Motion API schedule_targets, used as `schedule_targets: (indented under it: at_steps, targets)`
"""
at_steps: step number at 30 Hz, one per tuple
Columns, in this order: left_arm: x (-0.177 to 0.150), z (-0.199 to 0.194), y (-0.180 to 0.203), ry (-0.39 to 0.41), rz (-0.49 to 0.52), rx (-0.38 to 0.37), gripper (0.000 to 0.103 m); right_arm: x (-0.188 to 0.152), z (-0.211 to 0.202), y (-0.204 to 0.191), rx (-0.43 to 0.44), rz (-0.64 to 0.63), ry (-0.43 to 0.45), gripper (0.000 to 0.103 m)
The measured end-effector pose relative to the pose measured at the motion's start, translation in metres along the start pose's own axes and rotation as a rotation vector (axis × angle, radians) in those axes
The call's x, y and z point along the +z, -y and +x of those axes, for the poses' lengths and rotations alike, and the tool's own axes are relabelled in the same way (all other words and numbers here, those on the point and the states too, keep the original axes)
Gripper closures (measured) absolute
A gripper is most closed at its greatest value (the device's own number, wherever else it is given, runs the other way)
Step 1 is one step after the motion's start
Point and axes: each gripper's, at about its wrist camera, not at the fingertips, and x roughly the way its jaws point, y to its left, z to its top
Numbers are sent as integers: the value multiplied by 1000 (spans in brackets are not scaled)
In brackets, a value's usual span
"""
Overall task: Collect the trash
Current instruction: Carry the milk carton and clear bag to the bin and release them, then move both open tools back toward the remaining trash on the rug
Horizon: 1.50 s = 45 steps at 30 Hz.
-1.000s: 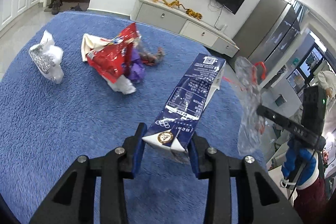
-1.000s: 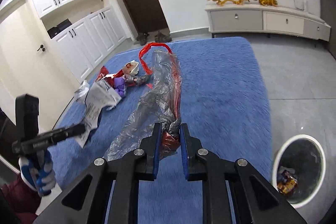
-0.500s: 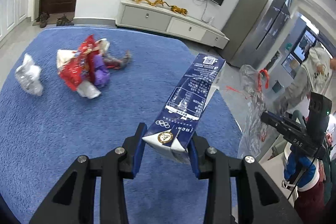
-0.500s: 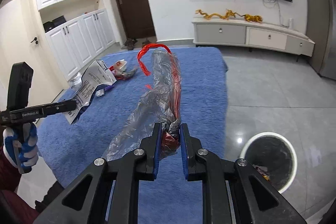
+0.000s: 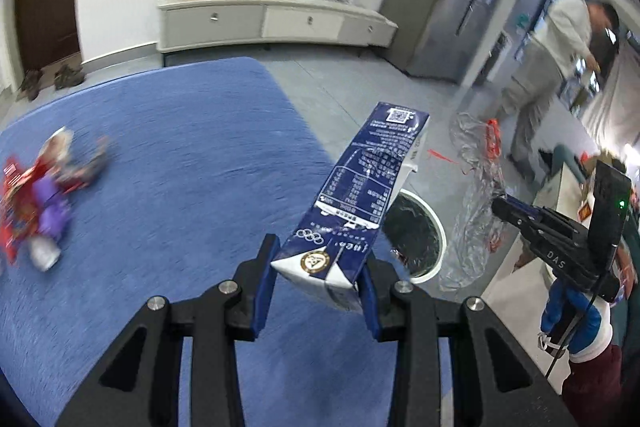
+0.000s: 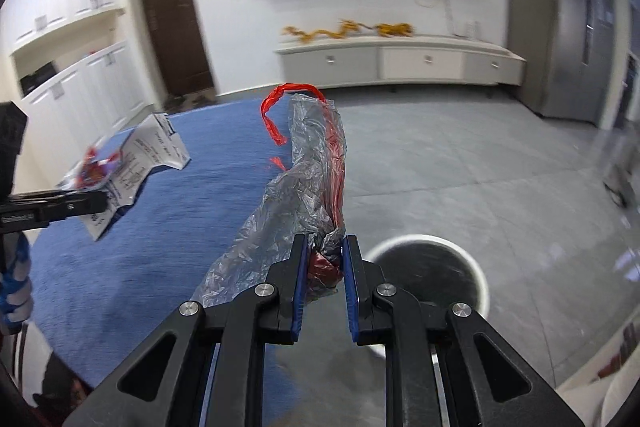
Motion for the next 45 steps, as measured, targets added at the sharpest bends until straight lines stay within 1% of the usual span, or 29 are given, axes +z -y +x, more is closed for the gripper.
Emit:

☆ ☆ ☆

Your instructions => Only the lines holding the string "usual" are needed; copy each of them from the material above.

Written response =>
In brackets, a value's usual span
Motion for the next 45 steps, as measured, targets added at the sharpest bends until straight lines stay within 1% of the usual span, or 29 are given, axes +z -y +x, more is closed for the gripper.

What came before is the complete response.